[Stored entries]

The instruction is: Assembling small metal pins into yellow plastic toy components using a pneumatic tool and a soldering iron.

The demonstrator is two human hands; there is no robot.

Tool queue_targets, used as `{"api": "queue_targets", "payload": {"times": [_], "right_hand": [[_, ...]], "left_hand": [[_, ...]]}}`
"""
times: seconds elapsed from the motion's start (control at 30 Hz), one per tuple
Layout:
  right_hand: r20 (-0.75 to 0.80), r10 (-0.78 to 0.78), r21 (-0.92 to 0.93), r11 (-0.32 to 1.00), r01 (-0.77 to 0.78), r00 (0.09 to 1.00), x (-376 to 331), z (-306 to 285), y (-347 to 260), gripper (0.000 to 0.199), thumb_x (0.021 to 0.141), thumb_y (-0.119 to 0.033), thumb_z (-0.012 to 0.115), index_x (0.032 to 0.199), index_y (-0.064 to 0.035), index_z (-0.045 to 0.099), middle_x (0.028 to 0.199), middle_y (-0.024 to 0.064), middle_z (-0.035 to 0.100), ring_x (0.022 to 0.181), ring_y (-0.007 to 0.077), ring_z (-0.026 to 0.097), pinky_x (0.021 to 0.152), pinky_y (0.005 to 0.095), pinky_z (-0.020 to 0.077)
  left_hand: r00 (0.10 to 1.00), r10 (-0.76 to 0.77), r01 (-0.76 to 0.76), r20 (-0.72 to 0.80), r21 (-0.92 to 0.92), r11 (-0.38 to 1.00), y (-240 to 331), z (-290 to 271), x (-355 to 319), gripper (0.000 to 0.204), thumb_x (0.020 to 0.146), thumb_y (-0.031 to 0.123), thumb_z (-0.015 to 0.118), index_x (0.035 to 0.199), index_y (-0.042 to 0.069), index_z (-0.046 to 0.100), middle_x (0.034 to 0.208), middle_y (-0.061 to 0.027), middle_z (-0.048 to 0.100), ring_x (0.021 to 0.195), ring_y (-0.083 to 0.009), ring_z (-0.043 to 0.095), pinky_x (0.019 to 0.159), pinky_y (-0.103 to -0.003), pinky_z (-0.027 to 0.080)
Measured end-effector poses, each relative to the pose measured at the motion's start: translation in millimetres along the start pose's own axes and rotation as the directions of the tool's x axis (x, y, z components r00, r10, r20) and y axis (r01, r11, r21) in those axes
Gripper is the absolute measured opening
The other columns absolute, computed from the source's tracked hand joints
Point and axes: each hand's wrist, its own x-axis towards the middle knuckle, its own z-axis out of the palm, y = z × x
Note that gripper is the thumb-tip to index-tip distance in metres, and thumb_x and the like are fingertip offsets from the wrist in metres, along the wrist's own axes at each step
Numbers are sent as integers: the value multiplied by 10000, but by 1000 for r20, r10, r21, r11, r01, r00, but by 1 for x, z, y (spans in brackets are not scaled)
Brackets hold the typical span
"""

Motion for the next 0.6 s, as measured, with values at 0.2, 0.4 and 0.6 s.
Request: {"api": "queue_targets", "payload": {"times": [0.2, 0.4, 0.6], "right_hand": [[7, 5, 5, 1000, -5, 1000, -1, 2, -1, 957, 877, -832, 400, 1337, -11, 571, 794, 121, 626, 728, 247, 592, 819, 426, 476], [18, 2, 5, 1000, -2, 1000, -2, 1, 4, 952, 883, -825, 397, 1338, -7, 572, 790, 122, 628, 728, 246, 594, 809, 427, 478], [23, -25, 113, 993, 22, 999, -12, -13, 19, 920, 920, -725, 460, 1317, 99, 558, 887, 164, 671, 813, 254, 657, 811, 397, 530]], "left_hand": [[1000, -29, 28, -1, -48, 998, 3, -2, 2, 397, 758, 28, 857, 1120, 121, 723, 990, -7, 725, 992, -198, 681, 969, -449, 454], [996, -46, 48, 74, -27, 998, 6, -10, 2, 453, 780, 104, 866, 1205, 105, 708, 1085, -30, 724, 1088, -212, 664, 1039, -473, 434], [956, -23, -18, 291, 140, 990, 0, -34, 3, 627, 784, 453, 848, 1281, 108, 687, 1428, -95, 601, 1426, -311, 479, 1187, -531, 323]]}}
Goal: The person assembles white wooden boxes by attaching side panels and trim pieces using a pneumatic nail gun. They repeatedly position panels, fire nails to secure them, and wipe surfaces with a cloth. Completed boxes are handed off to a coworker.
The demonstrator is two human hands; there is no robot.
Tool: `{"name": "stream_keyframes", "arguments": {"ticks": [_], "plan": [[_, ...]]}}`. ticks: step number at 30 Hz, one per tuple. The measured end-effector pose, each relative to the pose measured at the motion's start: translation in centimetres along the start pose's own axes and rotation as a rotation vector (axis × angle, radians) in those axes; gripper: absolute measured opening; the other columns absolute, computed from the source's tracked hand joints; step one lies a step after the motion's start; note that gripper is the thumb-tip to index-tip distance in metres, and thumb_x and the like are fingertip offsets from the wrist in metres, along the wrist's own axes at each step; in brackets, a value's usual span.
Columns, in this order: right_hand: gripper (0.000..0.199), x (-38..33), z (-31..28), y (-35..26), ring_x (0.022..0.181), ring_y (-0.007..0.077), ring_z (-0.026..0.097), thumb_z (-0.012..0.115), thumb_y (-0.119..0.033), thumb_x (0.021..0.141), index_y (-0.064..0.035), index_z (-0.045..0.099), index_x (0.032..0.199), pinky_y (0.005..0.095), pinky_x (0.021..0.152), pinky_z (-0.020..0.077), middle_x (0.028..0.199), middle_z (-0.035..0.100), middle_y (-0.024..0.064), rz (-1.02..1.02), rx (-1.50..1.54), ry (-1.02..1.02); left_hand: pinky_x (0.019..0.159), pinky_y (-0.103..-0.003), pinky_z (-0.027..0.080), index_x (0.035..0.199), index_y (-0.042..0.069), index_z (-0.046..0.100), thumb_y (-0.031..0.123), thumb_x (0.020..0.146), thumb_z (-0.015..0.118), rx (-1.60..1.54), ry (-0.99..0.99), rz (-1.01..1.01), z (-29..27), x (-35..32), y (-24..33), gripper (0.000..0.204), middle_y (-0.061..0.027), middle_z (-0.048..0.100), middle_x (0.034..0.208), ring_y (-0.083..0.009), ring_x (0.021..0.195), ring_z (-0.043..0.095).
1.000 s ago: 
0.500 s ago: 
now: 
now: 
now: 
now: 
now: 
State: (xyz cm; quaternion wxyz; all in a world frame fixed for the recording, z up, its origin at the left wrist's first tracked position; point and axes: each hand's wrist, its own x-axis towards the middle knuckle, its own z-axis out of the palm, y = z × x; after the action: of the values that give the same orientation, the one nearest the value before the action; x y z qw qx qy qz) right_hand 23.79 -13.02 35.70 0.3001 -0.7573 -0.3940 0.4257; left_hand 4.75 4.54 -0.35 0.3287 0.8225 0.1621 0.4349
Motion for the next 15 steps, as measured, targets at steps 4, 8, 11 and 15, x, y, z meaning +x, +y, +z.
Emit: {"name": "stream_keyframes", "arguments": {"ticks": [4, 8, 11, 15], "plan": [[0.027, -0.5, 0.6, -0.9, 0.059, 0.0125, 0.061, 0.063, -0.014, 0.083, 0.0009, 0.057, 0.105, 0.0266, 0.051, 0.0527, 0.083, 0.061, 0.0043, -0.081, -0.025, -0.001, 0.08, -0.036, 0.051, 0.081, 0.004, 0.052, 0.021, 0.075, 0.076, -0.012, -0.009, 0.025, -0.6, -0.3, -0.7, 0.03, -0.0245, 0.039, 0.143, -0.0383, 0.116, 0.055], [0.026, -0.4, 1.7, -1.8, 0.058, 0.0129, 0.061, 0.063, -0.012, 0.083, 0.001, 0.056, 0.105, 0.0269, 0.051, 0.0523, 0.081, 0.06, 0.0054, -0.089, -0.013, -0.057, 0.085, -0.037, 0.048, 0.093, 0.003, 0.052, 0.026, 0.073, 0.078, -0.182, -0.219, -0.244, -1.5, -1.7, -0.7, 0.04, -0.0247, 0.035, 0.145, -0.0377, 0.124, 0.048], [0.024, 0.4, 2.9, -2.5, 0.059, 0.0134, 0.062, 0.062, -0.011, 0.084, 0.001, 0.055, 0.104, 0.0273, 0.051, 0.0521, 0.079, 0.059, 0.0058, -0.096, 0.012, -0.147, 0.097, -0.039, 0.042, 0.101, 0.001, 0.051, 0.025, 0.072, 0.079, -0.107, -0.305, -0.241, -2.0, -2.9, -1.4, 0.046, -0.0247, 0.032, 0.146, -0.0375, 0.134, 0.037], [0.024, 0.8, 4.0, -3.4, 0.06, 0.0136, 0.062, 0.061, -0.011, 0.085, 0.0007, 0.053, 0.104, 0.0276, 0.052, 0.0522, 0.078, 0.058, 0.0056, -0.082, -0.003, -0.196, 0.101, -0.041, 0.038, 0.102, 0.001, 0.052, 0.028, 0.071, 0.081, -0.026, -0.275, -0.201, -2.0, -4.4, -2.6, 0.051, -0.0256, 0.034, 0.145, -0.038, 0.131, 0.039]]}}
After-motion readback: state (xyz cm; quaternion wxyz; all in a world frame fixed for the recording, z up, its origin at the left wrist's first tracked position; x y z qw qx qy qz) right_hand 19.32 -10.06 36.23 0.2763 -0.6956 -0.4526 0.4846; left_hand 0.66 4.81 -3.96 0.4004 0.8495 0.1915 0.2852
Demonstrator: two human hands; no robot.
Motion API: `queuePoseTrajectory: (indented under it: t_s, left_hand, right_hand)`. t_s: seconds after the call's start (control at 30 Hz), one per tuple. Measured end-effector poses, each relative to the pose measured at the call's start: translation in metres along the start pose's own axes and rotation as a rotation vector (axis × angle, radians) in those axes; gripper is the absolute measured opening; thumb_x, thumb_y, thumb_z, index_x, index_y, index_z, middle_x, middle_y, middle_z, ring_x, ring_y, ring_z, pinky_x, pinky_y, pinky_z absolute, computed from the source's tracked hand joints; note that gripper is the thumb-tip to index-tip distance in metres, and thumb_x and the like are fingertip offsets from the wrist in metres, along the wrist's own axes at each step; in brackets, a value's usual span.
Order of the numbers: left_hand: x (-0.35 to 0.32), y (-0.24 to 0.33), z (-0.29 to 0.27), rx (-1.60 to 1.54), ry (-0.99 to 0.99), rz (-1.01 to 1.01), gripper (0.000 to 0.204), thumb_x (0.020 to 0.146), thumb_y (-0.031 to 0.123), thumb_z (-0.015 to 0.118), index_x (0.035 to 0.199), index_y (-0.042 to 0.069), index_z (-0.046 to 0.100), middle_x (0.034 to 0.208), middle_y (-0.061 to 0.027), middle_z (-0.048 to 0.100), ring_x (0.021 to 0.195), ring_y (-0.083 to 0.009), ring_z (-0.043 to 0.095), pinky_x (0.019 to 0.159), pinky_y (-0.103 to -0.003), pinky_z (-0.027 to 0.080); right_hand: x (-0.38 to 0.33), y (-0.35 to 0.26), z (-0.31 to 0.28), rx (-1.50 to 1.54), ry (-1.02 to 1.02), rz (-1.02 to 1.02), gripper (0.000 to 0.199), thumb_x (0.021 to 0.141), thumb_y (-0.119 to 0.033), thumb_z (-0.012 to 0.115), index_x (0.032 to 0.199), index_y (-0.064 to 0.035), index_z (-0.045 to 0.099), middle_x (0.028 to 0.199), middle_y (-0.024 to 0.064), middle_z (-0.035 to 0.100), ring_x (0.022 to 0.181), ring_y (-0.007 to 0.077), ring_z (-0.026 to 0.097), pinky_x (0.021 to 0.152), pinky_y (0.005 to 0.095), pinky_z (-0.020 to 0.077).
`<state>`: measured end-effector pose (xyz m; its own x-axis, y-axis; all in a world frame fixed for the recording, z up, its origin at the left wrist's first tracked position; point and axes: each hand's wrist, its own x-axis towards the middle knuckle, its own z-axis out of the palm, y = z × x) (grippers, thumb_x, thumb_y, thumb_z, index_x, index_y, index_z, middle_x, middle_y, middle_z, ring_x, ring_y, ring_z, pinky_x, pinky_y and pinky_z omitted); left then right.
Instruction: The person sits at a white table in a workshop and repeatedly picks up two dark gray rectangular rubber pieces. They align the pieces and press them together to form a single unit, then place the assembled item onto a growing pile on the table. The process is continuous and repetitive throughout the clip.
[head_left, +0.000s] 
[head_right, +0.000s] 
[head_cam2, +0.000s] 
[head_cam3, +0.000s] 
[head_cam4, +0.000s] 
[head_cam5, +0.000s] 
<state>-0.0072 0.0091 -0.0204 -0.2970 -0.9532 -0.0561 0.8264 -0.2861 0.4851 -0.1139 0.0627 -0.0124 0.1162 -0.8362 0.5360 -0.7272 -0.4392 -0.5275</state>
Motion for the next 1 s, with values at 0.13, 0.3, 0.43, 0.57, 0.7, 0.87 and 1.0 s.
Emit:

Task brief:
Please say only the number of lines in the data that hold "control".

Answer for the task:
2